By Lee Hyo-sik
Staff Reporter
State-run and private builders have been shying away from providing small apartments over the years to construct larger ones for higher profits, making it difficult for newlyweds and low income households to own homes.
The supply shortage of apartments smaller than 99 square meters has significantly increased prices of small apartments, as well as ``jeonse,'' a rental system unique to Korea, hitting low-income families who cannot afford to buy more expensive larger apartments hard.
According to Kookmin Bank Tuesday, local construction companies have supplied 18,947 new apartments in Seoul and its adjacent areas since October last year. But the number of apartments smaller than 99 square meters in size accounted for only 2.6 percent, or 494.
Over the past few years, the supply of small apartments has continued to fall as most private builders have become reluctant to build them owing to low profitability. According to the Ministry of Construction and Transportation, 53,929 new small apartments were provided in 2006 across the country, down from 144,564 in 2002.

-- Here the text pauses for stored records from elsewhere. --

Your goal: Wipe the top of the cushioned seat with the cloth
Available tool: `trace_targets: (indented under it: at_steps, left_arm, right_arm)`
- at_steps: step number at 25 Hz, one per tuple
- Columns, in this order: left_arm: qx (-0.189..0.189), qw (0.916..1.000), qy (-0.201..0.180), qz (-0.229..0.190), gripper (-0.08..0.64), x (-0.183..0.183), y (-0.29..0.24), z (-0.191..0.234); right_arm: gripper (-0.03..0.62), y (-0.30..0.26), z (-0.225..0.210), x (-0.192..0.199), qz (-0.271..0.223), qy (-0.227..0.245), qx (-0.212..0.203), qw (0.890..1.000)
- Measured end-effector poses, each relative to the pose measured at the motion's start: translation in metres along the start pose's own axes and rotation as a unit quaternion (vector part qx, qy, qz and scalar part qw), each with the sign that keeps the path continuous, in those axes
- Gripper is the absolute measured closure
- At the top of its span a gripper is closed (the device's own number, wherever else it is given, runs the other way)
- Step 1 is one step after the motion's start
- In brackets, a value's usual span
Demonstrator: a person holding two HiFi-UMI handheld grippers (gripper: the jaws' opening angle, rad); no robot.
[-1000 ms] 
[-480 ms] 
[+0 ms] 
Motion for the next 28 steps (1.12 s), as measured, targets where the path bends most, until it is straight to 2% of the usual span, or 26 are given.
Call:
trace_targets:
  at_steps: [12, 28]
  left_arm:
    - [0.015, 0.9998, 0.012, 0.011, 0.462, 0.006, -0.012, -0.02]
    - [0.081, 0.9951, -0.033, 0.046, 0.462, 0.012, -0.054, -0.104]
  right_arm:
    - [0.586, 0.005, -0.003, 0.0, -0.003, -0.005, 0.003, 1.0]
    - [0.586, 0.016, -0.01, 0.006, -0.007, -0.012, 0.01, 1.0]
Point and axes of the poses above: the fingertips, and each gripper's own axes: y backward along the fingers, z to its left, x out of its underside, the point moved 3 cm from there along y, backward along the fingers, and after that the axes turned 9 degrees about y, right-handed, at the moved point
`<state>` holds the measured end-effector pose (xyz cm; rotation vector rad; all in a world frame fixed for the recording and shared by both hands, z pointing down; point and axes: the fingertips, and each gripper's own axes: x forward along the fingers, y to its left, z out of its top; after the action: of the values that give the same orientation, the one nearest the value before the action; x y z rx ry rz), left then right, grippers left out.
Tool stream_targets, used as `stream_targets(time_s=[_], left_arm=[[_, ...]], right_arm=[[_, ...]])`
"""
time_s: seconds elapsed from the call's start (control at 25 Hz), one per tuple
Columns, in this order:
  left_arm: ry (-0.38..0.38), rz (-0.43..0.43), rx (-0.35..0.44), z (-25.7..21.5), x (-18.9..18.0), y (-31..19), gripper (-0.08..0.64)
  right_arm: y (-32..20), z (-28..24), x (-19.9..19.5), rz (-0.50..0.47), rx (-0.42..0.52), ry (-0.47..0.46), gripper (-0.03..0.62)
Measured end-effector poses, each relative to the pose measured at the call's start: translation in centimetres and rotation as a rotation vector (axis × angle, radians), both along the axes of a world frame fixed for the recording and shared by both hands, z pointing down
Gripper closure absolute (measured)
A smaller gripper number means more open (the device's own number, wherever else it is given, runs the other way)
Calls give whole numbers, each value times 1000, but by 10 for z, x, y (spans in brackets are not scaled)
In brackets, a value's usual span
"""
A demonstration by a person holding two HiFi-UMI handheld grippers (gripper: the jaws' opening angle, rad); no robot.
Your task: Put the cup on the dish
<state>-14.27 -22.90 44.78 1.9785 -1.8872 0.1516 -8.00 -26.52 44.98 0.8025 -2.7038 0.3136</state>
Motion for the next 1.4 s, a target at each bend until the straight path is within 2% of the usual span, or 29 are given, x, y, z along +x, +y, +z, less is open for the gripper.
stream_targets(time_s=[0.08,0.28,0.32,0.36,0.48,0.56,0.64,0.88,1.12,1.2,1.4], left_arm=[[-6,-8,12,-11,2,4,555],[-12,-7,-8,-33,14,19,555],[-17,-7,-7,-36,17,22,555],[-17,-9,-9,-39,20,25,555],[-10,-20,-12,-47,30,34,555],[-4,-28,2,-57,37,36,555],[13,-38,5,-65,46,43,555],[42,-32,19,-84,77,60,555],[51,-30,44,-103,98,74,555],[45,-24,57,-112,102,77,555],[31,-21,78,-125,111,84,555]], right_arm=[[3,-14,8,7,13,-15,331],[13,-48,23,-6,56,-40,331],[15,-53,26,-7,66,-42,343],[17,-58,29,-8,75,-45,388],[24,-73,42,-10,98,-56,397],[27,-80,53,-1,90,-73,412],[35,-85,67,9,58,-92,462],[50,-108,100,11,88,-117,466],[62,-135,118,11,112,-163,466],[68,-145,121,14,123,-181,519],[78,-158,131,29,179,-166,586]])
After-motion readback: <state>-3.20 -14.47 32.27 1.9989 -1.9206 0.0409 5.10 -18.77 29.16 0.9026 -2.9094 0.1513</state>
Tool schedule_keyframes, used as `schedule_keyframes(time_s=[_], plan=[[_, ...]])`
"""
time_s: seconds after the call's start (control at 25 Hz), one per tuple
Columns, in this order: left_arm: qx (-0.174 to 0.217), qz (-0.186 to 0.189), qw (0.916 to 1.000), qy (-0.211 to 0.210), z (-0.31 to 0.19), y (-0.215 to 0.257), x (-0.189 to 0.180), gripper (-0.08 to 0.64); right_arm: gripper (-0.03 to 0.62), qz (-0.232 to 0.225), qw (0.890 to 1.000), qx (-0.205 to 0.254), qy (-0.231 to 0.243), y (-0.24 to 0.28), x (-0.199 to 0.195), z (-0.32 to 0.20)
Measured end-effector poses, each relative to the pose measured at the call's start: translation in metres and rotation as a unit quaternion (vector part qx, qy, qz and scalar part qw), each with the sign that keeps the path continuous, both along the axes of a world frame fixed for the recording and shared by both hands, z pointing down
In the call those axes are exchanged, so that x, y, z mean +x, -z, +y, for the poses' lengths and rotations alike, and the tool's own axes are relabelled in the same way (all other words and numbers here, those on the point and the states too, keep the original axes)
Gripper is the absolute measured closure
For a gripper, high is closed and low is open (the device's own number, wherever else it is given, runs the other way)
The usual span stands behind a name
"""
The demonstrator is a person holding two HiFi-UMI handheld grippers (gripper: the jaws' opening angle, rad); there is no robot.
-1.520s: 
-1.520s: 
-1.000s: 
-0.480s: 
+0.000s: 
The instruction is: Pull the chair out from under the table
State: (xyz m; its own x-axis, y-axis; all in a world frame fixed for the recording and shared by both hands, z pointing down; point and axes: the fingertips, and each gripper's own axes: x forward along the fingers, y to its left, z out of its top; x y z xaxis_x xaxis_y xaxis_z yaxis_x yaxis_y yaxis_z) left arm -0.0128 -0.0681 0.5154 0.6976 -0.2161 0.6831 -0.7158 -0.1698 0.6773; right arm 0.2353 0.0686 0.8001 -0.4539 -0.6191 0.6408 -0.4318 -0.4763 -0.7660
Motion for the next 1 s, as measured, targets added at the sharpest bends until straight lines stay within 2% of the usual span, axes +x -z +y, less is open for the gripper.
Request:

The supply shortage has boosted prices of small apartments as well as rents, putting heavy financial burdens on young couples and the low-income bracket who usually reside in them.
Real Estate 114, a local property information provider, said apartment prices increased by an average of 2.4 percent last year in Seoul, Incheon and Gyeonggi Province, but prices of small apartments surged nearly 11 percent.

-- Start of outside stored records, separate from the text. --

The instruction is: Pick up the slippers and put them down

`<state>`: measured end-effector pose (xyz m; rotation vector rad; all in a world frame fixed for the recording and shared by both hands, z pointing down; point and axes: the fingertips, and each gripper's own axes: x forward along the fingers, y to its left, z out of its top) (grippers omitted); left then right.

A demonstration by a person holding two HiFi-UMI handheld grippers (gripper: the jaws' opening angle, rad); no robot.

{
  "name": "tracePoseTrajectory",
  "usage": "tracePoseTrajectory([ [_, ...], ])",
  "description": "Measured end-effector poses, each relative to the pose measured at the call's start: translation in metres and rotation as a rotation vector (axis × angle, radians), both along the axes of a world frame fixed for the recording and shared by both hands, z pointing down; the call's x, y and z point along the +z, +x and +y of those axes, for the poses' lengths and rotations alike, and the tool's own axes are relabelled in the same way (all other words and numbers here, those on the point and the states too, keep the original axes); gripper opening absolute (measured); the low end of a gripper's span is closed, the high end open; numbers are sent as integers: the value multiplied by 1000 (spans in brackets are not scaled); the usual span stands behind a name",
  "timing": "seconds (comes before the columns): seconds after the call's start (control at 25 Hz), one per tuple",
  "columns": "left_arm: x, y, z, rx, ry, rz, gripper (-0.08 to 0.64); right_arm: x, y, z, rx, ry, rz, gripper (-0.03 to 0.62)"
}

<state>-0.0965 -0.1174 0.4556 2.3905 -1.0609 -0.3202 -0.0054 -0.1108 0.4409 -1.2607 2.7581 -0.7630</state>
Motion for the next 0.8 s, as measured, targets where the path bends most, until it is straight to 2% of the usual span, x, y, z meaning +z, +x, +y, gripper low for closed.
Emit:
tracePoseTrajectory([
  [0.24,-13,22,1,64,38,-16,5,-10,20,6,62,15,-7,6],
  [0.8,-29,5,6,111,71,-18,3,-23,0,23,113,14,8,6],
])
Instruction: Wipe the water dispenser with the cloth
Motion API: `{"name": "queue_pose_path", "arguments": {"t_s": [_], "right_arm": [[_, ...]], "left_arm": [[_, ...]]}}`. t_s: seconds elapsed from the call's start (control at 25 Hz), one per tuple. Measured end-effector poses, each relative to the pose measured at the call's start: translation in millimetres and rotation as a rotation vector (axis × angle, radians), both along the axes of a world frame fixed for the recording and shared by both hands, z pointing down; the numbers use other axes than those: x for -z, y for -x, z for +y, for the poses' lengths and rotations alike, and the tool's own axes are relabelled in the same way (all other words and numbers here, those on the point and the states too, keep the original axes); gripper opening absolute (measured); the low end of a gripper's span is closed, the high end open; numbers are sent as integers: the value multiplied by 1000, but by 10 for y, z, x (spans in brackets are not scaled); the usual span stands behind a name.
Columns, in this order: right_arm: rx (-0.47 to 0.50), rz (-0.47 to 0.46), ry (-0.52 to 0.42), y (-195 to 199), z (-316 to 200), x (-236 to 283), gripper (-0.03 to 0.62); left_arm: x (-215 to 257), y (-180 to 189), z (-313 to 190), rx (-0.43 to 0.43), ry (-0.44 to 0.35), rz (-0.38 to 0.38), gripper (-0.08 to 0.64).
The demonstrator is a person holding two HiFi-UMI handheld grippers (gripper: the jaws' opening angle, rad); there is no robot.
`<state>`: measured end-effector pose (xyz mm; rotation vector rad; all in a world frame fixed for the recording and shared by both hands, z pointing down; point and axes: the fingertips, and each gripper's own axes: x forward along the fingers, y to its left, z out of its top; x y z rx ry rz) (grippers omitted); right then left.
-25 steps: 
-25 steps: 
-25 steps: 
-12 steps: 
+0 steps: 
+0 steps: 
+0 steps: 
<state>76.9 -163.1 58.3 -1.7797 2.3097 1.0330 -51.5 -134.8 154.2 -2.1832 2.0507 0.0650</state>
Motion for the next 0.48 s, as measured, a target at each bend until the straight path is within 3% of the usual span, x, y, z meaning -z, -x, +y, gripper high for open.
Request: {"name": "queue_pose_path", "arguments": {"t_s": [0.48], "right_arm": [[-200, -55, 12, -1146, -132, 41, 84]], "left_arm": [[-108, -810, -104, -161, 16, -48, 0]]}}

It projected that the supply shortage of small apartments will deteriorate and further push up prices, paired with a rise in the number of single-member or couple-only households. According to the National Statistical Office (NSO), about 42.6 percent of the country's households consisted of no more than two members in 2007.
``Private builders will likely continue to remain reluctant to supply small apartments as a state-imposed cap on prices of new apartments will further make the construction of them less profitable,'' said a real estate market analyst at Real Estate 114.

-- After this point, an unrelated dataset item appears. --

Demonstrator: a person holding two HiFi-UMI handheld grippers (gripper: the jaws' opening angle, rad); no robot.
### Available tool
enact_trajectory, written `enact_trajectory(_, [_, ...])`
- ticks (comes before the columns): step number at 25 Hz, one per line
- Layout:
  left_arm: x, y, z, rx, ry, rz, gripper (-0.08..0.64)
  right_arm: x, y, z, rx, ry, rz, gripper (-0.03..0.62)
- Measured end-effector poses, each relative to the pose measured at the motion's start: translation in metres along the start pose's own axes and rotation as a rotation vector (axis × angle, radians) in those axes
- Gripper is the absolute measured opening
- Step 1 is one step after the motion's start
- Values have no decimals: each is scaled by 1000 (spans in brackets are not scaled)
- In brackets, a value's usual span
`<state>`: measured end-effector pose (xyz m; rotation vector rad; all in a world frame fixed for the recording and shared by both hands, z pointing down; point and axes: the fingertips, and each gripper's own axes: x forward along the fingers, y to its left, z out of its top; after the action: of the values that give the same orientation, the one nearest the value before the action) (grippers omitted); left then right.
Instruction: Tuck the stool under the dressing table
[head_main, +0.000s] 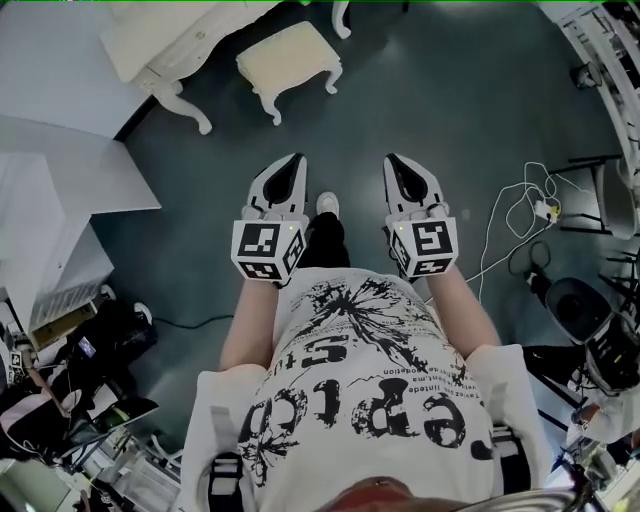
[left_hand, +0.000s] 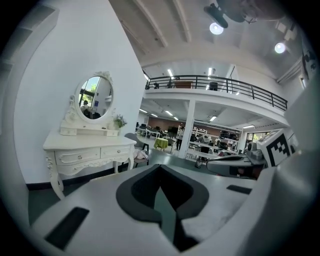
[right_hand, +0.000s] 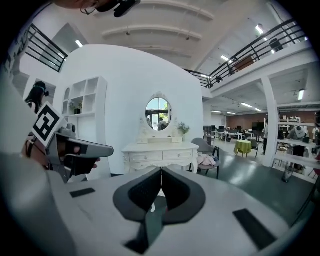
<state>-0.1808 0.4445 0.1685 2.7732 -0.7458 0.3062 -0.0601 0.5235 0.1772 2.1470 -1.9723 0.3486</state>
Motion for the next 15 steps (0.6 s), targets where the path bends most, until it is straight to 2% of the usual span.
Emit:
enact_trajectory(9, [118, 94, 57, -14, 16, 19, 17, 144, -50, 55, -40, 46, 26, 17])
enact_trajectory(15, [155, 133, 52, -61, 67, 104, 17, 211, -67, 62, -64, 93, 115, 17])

Against rising small apartment prices and rents, more tenants have borrowed money from banks and other financial services companies to meet rising housing costs.
A number of families without homes have delayed purchases on the expectation that they could buy houses at a cheaper price because of a range of government regulations, including a cap on prices of new apartments.
The trend has in turn raised jeonse sharply, forcing many tenants to turn to financial institutions for loans. Under the jeonse system, the tenant gives a landlord a large deposit and lives rent-free for the contract term, receiving the whole deposit back at its termination.
The Korea Housing Finance Corp. (KHFC) extended a total of 2.5 trillion won to those who rented homes last year, up 46.5 percent from 805 billion won a year earlier. Also, commercial lenders were estimated to have extended a combined 2.8 trillion won in loans for home lease.
A KHFC official said many tenants have taken a wait-and-see attitude on housing purchases over the past year, expecting home prices to fall further amid the sluggish housing market because of a series of anti-speculations measures.
``But it has increased the demand for rental homes, particularly among those who want to live in small apartments, pushing up prices and rents,'' he noted.